Listo Easy Mode: If you would prefer to reduce the challenge of Listonomicon, there are a few tweaks you can make. It is recommended that you still use Listo's customized custom difficulty settings, but turn trader prices down to x3.5 and reduce the camp supply cost to long rest to whatever you prefer. Then, go to [listo install location]/mods/zzz_ListonomiconModSettings/SE_CONFIG. Rename** Combat Extender.json** to something else (like Combat Extender.json.backup). Then, rename Easy Combat Extender.json to Combat Extender.json. This will cause the game to load an alternate CX configuration. The alt config will still be more challenging than vanilla through the various tweaks and changes to specific encounters throughout the game, however the global changes will be reduced. e.g. the static boost to enemy and boss health will be lower, so their HP still increases as the player's level does but the increase has a much lower minimum and maximum. Enemy boss scaling will be less aggressive (Player Level in Act 1, Player Level+1 in Act 2, Player Level+2 in Act 3), and the gap between improvement increments will be bigger. So instead of enemies getting +1 AC every 6 levels, for example, they will get +1 AC every 7 levels instead. Static buffs are removed.

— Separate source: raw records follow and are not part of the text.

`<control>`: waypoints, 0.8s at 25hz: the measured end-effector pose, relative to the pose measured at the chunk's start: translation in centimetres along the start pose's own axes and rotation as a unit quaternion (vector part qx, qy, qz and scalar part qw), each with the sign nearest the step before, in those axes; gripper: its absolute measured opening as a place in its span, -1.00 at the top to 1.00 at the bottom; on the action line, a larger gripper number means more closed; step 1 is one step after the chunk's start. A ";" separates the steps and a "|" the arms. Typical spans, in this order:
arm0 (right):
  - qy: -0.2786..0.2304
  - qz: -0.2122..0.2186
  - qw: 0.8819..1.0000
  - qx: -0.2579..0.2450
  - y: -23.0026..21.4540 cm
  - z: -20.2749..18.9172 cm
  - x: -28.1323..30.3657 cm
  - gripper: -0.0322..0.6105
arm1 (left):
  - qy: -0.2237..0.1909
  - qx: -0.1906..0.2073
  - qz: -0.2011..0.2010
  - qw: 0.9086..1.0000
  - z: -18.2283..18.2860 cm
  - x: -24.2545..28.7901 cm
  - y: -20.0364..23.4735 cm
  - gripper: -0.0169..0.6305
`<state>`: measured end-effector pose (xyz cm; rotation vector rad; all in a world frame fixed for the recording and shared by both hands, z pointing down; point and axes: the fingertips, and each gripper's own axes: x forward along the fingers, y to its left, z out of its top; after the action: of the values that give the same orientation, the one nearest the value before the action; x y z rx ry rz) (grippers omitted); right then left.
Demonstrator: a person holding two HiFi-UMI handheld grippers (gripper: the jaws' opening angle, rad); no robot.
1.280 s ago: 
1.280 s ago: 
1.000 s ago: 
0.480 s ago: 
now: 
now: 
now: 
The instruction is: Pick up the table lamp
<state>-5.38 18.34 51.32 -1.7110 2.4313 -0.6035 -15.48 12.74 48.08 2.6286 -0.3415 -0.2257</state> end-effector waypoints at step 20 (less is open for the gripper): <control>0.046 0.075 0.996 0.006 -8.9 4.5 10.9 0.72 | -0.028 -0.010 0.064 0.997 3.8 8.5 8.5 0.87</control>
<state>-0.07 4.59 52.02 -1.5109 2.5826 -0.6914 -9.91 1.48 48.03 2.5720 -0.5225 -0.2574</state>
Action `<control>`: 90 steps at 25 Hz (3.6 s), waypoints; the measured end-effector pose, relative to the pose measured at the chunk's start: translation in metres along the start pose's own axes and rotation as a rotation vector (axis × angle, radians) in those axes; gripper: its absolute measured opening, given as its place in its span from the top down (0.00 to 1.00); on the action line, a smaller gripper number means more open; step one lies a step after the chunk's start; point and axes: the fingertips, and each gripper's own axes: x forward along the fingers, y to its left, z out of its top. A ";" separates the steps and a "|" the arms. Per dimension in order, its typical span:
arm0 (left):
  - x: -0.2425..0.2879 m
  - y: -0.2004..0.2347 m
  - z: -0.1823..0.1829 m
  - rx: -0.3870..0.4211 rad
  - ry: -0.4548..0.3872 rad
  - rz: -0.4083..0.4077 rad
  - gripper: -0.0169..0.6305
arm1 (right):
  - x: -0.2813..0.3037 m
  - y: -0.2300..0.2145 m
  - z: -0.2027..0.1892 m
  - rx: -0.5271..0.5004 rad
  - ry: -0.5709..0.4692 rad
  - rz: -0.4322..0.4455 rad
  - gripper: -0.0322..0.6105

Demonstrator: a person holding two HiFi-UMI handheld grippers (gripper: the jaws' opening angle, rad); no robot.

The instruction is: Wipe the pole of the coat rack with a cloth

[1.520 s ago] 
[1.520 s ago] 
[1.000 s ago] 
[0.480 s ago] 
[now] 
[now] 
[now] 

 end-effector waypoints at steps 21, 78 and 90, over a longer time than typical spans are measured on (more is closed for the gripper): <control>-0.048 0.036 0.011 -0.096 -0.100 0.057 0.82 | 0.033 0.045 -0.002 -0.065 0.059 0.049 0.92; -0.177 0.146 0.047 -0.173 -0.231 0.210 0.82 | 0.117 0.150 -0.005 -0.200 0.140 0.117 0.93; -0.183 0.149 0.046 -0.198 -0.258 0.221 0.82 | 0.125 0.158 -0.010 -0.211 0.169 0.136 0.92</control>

More Trash Monsters adds more encounters to Act 1 that may or may not be balanced. Valkrana's Skeletal Challenge adds randomly summoned undead to every single fight.

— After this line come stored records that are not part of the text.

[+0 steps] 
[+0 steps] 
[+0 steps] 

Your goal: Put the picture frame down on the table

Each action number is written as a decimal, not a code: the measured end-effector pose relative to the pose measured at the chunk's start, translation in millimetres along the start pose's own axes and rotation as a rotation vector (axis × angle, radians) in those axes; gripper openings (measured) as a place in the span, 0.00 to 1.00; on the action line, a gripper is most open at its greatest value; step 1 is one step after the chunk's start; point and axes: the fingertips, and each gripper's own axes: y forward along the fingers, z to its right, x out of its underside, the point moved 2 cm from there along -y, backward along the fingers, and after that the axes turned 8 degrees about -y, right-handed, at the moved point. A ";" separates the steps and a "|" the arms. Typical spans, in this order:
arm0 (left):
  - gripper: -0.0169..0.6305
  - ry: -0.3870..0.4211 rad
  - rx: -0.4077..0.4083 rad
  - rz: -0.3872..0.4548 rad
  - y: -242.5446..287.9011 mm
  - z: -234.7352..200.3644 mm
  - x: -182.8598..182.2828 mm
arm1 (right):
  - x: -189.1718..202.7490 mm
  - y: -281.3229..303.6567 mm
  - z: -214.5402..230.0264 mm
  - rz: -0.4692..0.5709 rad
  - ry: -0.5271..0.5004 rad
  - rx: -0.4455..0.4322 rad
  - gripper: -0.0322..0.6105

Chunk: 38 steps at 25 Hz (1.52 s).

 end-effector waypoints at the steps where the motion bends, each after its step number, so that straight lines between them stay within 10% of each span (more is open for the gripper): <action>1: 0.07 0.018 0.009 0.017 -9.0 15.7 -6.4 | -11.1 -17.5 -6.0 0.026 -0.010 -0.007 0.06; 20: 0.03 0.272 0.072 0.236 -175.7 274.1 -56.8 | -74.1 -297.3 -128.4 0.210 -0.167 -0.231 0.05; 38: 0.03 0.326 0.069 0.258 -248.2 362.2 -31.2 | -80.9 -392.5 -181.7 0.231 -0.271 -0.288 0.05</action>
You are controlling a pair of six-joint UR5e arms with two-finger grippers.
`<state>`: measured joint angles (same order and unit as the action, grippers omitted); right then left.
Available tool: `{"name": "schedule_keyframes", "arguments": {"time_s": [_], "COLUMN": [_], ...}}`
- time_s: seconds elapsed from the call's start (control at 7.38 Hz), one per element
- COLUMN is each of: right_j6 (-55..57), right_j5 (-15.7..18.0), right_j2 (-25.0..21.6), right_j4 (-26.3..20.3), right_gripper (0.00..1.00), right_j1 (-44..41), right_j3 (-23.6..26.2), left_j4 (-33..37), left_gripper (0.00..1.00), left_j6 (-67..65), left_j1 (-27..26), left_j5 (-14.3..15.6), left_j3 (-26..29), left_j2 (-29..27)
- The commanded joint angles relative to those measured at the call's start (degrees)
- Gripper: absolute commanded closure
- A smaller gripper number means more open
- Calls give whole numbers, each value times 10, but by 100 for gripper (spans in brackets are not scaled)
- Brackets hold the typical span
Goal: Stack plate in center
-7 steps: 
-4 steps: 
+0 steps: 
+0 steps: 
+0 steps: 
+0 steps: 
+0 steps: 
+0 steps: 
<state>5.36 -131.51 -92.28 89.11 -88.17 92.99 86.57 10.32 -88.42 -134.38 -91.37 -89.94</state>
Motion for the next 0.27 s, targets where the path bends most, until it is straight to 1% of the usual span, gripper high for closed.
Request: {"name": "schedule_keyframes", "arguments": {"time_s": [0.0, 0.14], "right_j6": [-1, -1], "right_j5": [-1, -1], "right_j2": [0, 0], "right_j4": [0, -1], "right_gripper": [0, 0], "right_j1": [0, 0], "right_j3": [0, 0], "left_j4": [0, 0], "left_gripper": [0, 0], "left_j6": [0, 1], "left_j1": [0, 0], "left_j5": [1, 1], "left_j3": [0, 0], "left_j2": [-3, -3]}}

Deadlier Honour Mode (DHM) Bosses and Encounters: This optional mod adds boss fights, dungeons, and encounters throughout BG3 designed to challenge experienced players who know how to exploit game features and truly want to flex their tactical genius. It is not recommended to enable DHM unless you truly love BG3/Listo combat, want more of it, and want to brag about clearing bosses and dungeons.
Other difficulty enhancing mods can be found under "I Wish The Game Was Harder." Note some optional mods will require you to fine tune settings to your liking via the MCM menu. Some mods should not be edited with MCM and should never be edited mid-campaign, including Combat Extender and Expansion 13-20.